Below is a block of entries; repeat exactly the lines starting at the line that contains "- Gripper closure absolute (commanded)" and ending at the line that contains "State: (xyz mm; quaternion", both included.

───── PROVIDED INFORMATION

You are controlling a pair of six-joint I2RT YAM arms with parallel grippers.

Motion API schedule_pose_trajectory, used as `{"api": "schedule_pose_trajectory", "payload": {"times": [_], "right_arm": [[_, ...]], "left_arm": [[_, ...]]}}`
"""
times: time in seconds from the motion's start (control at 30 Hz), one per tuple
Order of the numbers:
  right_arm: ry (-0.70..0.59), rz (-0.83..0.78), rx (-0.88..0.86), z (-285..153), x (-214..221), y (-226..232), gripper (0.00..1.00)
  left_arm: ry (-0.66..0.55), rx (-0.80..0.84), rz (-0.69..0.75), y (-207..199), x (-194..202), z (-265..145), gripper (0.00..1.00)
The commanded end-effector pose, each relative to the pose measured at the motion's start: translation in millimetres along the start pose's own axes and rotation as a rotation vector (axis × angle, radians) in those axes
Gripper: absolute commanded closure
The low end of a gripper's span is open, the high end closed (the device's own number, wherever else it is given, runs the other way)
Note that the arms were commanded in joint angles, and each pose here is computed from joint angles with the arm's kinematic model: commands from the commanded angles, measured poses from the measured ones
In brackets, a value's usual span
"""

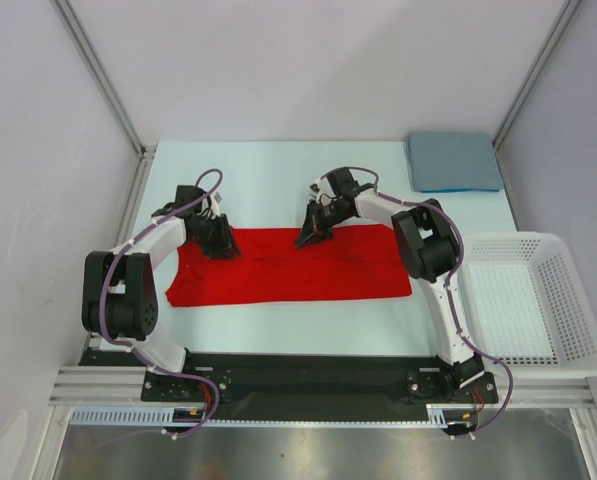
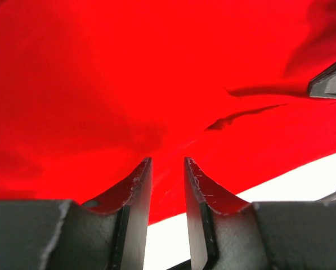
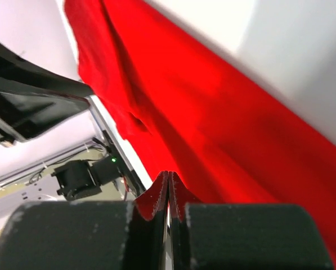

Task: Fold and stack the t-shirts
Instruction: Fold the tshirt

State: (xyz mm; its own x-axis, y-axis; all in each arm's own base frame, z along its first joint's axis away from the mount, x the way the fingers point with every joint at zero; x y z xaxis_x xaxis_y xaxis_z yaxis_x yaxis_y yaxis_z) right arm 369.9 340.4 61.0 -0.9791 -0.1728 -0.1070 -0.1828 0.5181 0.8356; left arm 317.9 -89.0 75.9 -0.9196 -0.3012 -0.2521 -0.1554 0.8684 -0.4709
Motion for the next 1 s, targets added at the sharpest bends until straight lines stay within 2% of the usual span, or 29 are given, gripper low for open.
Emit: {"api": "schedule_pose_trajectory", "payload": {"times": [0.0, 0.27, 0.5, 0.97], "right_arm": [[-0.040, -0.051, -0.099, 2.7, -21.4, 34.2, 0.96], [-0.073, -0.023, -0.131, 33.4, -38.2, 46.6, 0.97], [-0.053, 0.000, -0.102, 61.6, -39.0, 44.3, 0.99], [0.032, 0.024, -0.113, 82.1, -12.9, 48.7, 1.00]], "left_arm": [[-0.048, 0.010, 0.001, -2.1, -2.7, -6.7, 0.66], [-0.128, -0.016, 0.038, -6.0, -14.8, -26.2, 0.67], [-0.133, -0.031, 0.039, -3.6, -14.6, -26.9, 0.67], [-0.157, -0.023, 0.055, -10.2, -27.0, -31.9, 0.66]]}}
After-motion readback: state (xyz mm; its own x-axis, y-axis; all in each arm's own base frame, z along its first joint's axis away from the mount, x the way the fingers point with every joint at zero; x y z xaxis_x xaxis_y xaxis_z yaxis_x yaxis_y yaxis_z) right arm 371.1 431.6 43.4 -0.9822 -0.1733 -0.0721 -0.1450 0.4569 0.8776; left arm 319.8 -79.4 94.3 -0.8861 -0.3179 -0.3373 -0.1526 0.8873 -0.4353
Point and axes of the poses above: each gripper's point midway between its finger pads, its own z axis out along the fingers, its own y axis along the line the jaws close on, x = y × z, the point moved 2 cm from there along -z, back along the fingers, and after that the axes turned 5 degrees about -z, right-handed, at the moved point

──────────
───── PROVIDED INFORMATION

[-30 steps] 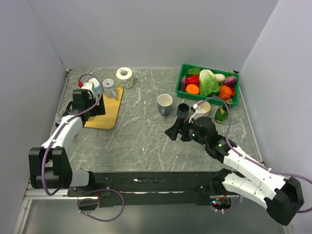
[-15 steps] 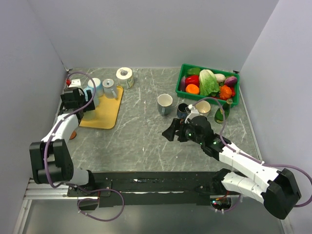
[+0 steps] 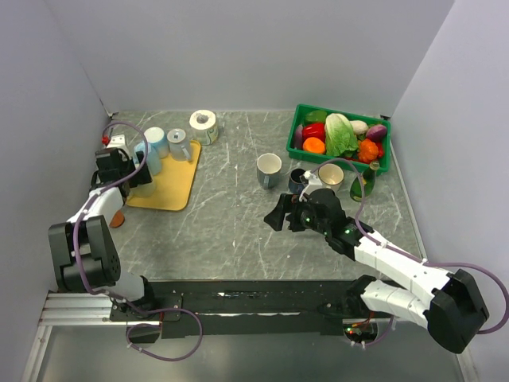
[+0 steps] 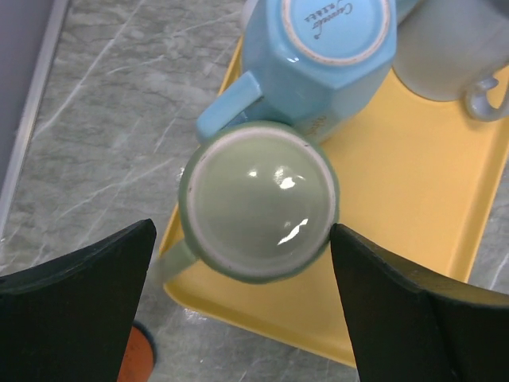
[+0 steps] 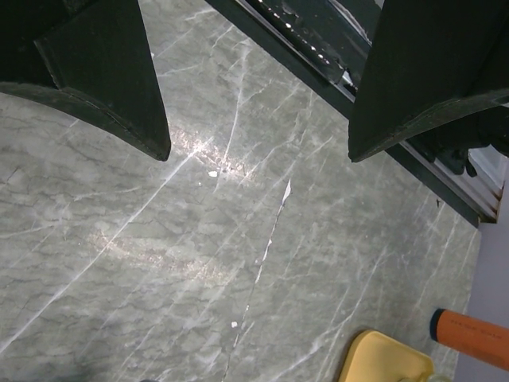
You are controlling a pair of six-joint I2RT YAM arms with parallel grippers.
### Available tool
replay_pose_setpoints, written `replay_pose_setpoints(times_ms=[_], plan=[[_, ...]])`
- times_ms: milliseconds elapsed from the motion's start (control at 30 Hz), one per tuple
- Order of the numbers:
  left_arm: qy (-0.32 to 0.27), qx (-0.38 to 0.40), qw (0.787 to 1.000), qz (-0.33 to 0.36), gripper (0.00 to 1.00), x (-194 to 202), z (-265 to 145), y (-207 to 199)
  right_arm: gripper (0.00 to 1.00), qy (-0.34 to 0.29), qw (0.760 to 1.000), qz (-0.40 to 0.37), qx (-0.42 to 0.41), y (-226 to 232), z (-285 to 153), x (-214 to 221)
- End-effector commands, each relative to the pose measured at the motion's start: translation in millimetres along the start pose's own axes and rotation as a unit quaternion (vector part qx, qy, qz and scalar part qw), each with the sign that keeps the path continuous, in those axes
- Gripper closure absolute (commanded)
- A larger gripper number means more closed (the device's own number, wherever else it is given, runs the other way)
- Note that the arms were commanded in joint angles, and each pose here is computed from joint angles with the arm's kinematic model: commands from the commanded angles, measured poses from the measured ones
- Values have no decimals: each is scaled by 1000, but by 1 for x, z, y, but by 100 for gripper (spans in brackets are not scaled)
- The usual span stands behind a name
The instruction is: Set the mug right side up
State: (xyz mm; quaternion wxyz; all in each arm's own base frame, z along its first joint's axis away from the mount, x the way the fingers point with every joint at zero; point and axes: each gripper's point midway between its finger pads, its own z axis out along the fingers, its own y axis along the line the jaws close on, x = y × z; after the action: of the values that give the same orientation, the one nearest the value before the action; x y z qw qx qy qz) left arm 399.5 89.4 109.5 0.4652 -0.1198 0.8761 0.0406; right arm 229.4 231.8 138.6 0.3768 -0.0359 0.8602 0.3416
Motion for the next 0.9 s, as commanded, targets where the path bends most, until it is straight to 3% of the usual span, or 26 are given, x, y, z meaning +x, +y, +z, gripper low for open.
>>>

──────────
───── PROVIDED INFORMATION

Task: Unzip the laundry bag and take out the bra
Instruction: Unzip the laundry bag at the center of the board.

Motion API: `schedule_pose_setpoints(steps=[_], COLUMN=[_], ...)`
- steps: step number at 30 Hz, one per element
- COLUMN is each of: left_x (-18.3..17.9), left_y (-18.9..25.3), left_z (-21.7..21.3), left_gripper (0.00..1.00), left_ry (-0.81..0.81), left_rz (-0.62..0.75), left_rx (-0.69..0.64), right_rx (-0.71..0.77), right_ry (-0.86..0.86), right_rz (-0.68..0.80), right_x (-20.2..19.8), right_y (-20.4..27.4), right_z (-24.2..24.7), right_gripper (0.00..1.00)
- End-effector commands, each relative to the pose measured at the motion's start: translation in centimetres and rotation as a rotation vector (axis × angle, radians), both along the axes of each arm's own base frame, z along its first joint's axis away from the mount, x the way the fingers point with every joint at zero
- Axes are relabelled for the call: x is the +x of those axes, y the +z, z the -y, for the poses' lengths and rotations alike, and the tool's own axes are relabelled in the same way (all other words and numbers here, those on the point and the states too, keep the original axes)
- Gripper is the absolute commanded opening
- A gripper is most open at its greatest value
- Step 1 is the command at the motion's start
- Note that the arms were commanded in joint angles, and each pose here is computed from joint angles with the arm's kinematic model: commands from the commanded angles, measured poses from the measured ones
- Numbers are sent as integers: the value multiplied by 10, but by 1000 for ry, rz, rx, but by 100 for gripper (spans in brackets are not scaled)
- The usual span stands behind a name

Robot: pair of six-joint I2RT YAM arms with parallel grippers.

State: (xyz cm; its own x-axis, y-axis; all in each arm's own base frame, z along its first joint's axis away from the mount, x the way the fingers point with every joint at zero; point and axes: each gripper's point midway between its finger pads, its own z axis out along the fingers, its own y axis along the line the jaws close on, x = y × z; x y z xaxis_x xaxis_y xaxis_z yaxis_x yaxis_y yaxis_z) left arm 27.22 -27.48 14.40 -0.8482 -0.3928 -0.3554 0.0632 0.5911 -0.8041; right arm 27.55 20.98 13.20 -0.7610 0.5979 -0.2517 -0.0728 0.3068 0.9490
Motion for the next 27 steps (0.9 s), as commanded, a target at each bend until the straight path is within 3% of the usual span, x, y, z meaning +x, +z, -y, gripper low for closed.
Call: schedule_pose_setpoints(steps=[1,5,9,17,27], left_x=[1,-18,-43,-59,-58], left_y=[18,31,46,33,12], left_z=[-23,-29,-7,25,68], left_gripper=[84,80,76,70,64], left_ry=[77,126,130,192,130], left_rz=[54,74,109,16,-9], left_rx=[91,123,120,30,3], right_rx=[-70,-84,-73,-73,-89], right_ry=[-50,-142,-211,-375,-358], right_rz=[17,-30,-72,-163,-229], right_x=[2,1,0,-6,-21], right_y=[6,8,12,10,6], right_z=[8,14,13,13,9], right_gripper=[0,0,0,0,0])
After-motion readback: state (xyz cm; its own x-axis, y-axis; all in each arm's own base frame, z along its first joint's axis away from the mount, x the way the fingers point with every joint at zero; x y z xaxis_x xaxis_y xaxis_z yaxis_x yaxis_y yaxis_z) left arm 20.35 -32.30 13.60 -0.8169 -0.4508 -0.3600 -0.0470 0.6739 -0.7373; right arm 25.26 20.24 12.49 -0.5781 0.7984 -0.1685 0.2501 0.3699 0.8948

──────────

## RESULT OF THE TASK
- Gripper closure absolute (commanded)
- A larger gripper number means more closed (the device's own number, wherever else it is given, runs the other way)
- Note that the arms were commanded in joint angles, and each pose here is computed from joint angles with the arm's kinematic model: commands from the commanded angles, measured poses from the measured ones
- Values have no decimals: each is scaled by 1000, but by 1 for x, z, y, but by 100 for gripper (spans in brackets are not scaled)
- The usual span stands behind a name
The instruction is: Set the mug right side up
State: (xyz mm; quaternion wxyz; all in each arm's own base frame, z along its first joint's axis away from the mount, x the way the fingers point with every joint at zero; point and axes: each gripper's point midway between its finger pads, its own z axis out along the fingers, its own y axis along the line the jaws close on, x = y × z; after the action: of the values that give the same orientation, the one nearest the value before the action; x y z qw qx qy qz) left arm 399.5 89.4 109.5 0.4652 -0.1198 0.8761 0.0406; right arm 229.4 231.8 138.6 0.3768 -0.0359 0.8602 0.3416

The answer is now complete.